Fábio solicitou que a Câmara, em sua decisão final, tomasse como base a lei orgânica do município que prevê cassação para atos de conduta ilegal. O pai do orador, Maurício Aguiar, é suplente de Alex Arthur, e seria beneficiado em caso de uma cassação. “Acontecendo a cassação de um, as outras coisas sairão. Aquilo não ficou só naquele áudio. Será uma vergonha a punição ser de apenas 30 dias. Demora-se 90 dias para apurar um fato claro”, criticou.

Antônio de Miranda, presidente da Comissão, lembrou que quase ninguém queria participar da Comissão de Ética e que Márcio Hakuna e Giordane Alberto refutaram compor o colegiado. “Estamos garantindo que entregaremos os trabalhos dentro do prazo. Existe um rito a se seguir. Mesmo com todos os problemas que enfrentamos vamos entregar os processos.  Isto chegou para a Comissão em 18 de março, mesmo após os atrasos, vereador correndo do pau. A mesma denúncia chegou para o Ministério Público e Polícia Civil em dezembro. E lá também não chegou-se a uma decisão. Tem alguém cobrando o MP e a Polícia Civil?”.

Márcio Gonçalves Pinto, Hakuna, se defendeu dizendo que é o vereador que mais participa de Comissões. “Não estou fugindo de minhas responsabilidades. Assumo todas e esta é uma Câmara de 17 vereadores. Cada um faz sua parte”.

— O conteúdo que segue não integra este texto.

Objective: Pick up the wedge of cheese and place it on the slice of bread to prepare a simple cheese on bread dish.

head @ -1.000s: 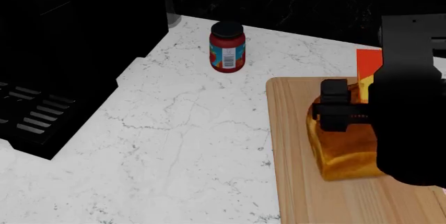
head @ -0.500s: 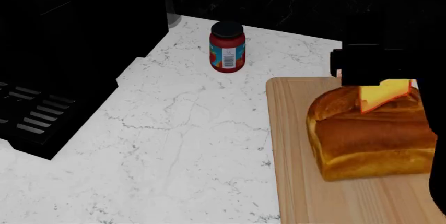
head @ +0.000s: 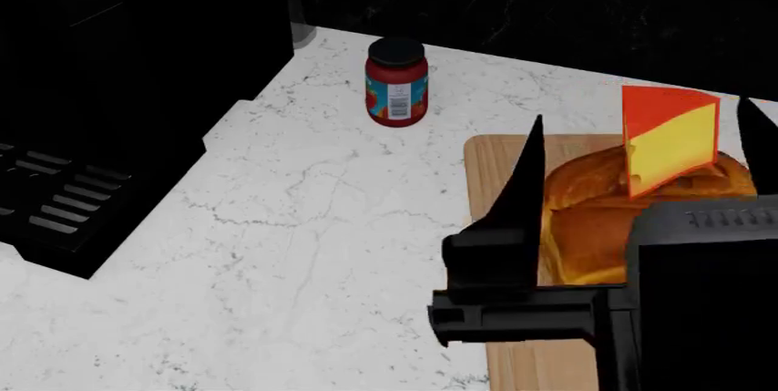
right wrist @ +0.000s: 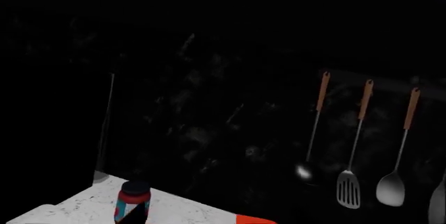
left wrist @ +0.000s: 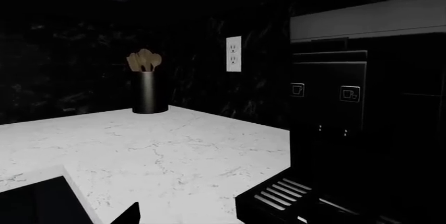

Joel Arruda disse que a Comissão de Ética pode afunilar a decisão para uma cassação, se assim entender ser possível.

Já o relator da Comissão de Ética, Lucimar Nunes, disse que as reuniões foram todas abertas e que a decisão será tomada em conjunto pelos três membros da Comissão (Silvano Gomes, Antônio de Miranda e Lucimar Nunes). “Hora nenhuma arredei o pé. É uma comissão complicada, difícil de estar. Pode ficar despreocupado que aqui as decisões serão tomadas”.

Corrupção antiga

Alex Arthur, sem citar nome de ex-vereadores, lembrou que quando da eleição de Silmar Moreira, como presidente da Câmara, na Legislatura 2001/2002, um vereador teria “emprestado” R$ 5 mil para Aguiar. “Teve um vereador na época que emprestou R$ 5 mil para o tal vereador. Emprestou! Tem que ter cuidado quem tem telhado de vidro. Não deve jogar pedra. O Maurício Aguiar recebeu um dinheiro emprestado. R$ 5 mil e era sobre a Mesa Diretora”.

Arthur disse ainda que está tranquilo em relação ao assunto e que os fatos estão sendo apurados junto ao Ministério Público e Polícia civil. E que a tentativa de compra de votos, era um teste para Iago Souza Santiago. Lequinho diz que o vereador estava atuando em duas frentes, traindo a oposição na Câmara. O parlamentar repercutiu ainda a entrevista de Iago ao JORNAL S’PASSO e disse que o vereador colocou toda a Câmara em suspeição ao afirmar que empresários estariam dando as cartas no Legislativo e pediu rigor na apuração dos fatos.

Alexandre Campos, presidente da Casa, afirmou que se forem protocolados oficialmente pedidos para apuração de denúncias, estes serão levados adiante pela Mesa Diretora.